Data hk refers to information regarding individuals or groups collected, processed, and used by an organisation. Data is an asset which provides vital resources for research, business operations and social services; contributing significantly to economic development as a result. If handled incorrectly however, data can lead to problems like privacy violations and loss of trust that necessitate policies and guidelines being developed around it.

In 2020, an increase in cross-border data flow was seen as being vital to Hong Kong’s economy and facilitation was considered essential to its success – leading to the decision to postpone implementation of Section 33.

An essential factor is defining who constitutes a data user. According to definition, data users include any individual or organisation who independently or jointly controls the collection, holding, processing or use of personal data – this definition includes companies which process personal information on behalf of others – including organisations that process such data on behalf of third-parties. It’s an inclusive definition and may encompass numerous different kinds of organizations.

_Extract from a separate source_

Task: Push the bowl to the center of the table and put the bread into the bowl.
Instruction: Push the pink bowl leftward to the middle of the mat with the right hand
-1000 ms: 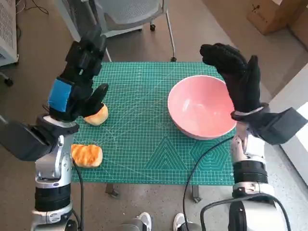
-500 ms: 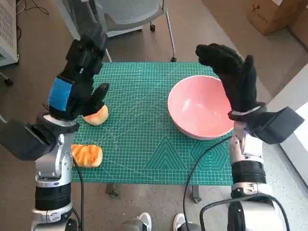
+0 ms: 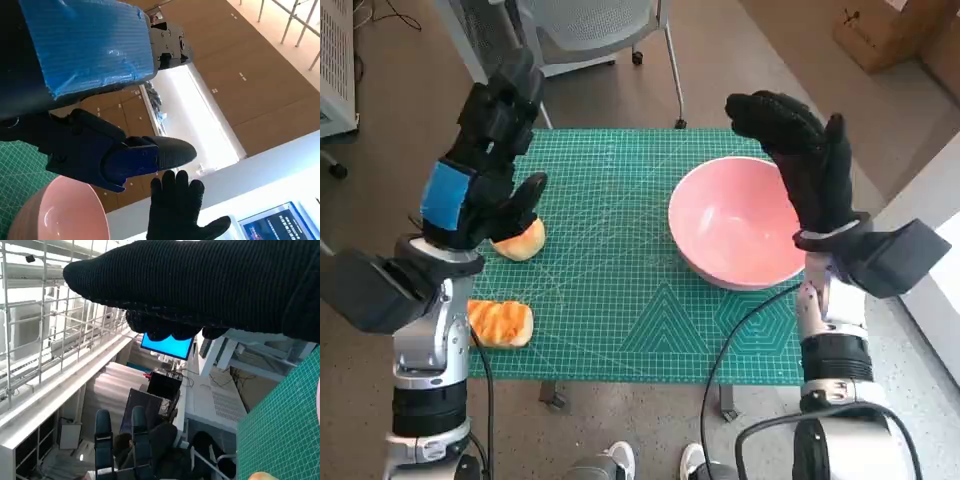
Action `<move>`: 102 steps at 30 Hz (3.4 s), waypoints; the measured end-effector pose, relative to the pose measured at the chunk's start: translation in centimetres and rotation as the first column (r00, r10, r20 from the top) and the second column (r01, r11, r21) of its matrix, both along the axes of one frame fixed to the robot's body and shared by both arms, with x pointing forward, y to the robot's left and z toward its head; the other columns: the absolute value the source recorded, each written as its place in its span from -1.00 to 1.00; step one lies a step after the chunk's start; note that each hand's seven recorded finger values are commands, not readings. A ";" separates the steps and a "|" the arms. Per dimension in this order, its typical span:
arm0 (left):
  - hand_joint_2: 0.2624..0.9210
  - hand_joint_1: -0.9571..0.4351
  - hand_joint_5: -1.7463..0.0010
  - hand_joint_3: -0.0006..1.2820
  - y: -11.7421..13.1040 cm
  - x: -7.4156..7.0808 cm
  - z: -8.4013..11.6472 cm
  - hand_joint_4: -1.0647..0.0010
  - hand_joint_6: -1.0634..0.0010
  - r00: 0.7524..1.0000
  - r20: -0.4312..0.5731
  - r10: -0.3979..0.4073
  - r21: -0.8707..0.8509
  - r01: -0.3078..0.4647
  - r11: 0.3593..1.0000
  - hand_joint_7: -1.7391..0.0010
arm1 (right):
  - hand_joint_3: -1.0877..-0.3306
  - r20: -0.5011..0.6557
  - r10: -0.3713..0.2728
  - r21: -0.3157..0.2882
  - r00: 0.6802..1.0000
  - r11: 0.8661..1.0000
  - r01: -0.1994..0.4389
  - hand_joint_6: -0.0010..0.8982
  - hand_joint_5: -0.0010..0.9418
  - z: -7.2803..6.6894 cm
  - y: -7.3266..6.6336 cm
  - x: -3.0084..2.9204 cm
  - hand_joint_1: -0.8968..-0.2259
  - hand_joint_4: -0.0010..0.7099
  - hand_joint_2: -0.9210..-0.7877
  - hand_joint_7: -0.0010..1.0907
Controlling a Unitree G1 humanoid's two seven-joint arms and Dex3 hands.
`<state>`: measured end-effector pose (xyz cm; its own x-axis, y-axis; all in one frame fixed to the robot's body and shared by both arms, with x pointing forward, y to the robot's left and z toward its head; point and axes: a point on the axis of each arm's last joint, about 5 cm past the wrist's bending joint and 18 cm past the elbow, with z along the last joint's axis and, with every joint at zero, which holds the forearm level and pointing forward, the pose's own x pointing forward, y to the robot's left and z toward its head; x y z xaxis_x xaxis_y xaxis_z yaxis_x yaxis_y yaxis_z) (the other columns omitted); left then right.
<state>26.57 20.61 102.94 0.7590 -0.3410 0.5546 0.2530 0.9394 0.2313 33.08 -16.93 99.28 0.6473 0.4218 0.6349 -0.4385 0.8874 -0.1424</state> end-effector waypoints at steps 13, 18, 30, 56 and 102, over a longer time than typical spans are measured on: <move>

Under the PDPO, data users must inform individuals before collecting their personal data of its intended use and whom it may be disclosed or transferred to. Disclosure is one form of use while transfer represents a distinct activity from initial collection.

PDPO does not contain a legal restriction on the transfer of personal data outside Hong Kong; however, it provides various safeguards to safeguard personal information, such as:

The PCPD has issued guidance and model clauses regarding cross-border data transfer; these recommendations are non-binding. Therefore, use of contracts to protect personal data transferred cross-border from Hong Kong is currently mostly voluntary; over time however, we hope greater harmonization between national laws and practices will occur. At the heart of it all lies a strategy to benefit all citizens in all countries – an example being the General Data Protection Regulation (GDPR), set to come into force this May in Europe. This new legislation will both strengthen and harmonise data protection across Europe, and build trust in online business transactions. Furthermore, it will make compliance with laws easier. Additionally, it will increase transparency and accountability of data use, allow individuals access their personal data for correction or deletion purposes and set global data protection standards that benefit businesses as well as individuals alike. With more high-quality data becoming readily available worldwide, innovation will flourish more readily leading to economic development worldwide.